-- Task details --
Below is a listing to repeat exactly, with its pictures left out.

+ + + +

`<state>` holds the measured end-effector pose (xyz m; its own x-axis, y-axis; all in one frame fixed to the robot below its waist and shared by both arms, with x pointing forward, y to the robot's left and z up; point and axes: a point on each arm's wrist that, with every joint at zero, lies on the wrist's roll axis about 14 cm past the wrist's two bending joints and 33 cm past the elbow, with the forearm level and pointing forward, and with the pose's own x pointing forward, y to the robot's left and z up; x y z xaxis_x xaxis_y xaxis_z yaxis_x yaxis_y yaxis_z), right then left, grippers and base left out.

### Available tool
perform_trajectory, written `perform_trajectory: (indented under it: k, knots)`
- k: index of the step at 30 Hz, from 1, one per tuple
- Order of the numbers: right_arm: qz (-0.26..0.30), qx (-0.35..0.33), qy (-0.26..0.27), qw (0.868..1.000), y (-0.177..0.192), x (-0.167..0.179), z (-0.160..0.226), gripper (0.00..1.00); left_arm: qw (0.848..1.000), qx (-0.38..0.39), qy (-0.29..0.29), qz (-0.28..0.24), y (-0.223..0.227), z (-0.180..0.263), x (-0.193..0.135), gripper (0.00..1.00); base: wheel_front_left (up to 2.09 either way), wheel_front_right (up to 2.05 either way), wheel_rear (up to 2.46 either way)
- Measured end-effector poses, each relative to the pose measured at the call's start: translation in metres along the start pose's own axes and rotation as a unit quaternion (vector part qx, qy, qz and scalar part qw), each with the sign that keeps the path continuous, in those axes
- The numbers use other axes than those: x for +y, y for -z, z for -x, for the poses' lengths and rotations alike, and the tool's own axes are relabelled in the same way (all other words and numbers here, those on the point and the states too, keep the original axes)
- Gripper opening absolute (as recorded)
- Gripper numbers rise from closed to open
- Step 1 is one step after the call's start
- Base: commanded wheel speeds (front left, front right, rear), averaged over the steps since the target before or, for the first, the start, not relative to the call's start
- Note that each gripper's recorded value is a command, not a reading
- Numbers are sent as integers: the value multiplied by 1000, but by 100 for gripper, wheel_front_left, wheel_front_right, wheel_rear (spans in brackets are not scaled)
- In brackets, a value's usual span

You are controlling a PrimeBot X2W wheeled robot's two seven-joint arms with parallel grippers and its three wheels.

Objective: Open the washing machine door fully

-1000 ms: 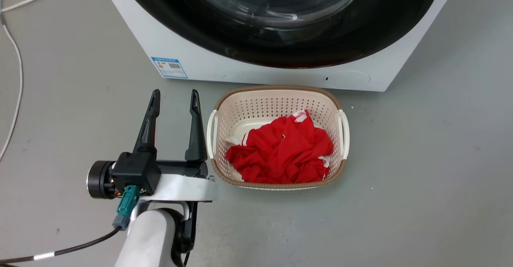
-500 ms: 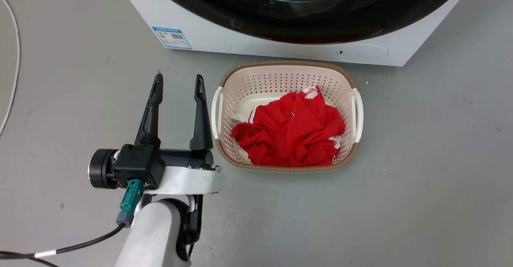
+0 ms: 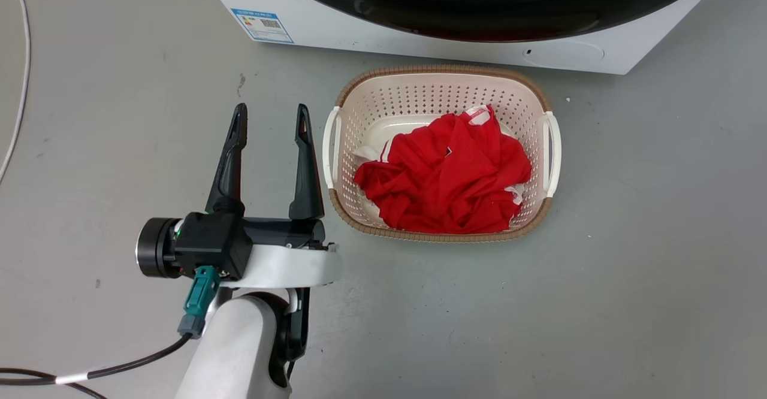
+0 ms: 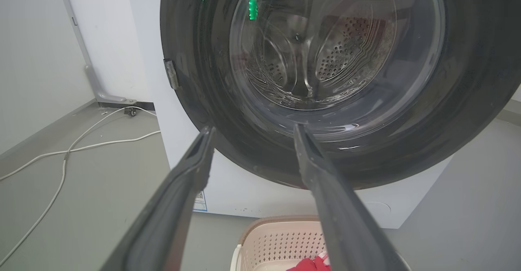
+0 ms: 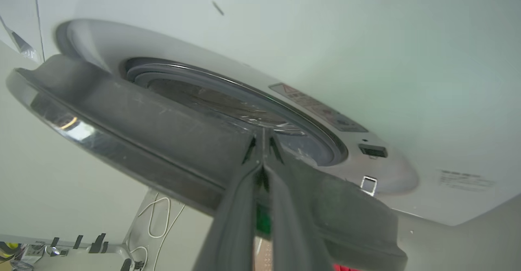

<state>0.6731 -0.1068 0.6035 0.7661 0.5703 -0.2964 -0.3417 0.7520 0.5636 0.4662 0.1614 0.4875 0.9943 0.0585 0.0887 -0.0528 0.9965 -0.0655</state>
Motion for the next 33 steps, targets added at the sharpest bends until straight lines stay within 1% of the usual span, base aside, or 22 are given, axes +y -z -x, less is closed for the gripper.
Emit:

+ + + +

-- The completed task --
`<state>` holds the measured end-effector pose (xyz m; its own x-axis, y-axis; all in one frame fixed to the robot below its waist and shared by both arms, with x pointing forward, y to the robot's left and z up; point and axes: a point on each arm's wrist that, with every joint at zero, lies on the wrist's roll axis about 14 cm past the wrist's two bending joints and 33 cm past the elbow, with the forearm level and pointing forward, and with the pose's own x pointing forward, y to the robot's left and z up; x y z xaxis_x xaxis_y xaxis_z yaxis_x yaxis_y yaxis_z), right then left, grippers and base left out.

### Available tool
perform_trajectory, written `perform_trajectory: (indented under it: k, knots)`
- k: index of the step at 30 Hz, from 1, one per tuple
- Order of the numbers: right_arm: qz (-0.26..0.30), qx (-0.35..0.33), qy (-0.26..0.27), qw (0.868..1.000), y (-0.177..0.192), x (-0.167..0.179), z (-0.160..0.226), gripper (0.00..1.00); left_arm: qw (0.848..1.000), qx (-0.38..0.39), qy (-0.29..0.29), qz (-0.28..0.24), y (-0.223..0.227), z (-0.180..0.263), x (-0.193..0.135), gripper (0.00..1.00); base: wheel_front_left (up to 2.09 either way), wheel_front_right (up to 2.05 either way), wheel_rear (up to 2.46 either way)
- Measured end-effector poses, each relative to the pose measured at the call's start: translation in metres along the start pose's own axes and rotation as a unit quaternion (vector part qx, qy, qz and scalar part qw), each with the sign that keeps the path continuous, in those axes
- The numbers use other axes than those: x for +y, y for -z, z for -x, for the poses' lengths and rotations alike, and the tool's own axes are relabelled in the same way (all other words and numbers here, those on the point and the states too, keep the original axes)
- Gripper opening absolute (as recorded)
- Gripper numbers rise from closed to open
- Step 1 is one step after the call's start
- Base: commanded wheel speeds (front left, front right, rear), averaged over the steps since the target before or, for the first, the start, not relative to the call's start
- Note that each gripper's recorded value is a command, not a reading
- Numbers are sent as integers: the value multiplied by 1000, but by 100 for gripper, wheel_front_left, wheel_front_right, wheel_rear (spans in brackets are not scaled)
- In brackets, a value's usual span

You are controlling a PrimeBot X2W wheeled robot's two seven-joint arms with parallel grippers and its three wheels.

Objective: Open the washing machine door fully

-1000 ms: 
-500 ms: 
+0 ms: 
+0 ms: 
+0 ms: 

<state>0.6731 -0.1068 0.6035 0.7661 0.5703 -0.2964 -0.3417 0.7520 0.5636 0.4662 0.1614 0.4875 0.9943 0.0585 0.0887 -0.0528 0.9965 -0.0655</state>
Motion for the next 33 steps, targets added at the sharpest bends until straight lines stay within 1% of the usual span, base aside, or 22 are given, axes +y -z -x, less is closed for the gripper.
Emit:

This answer is complete.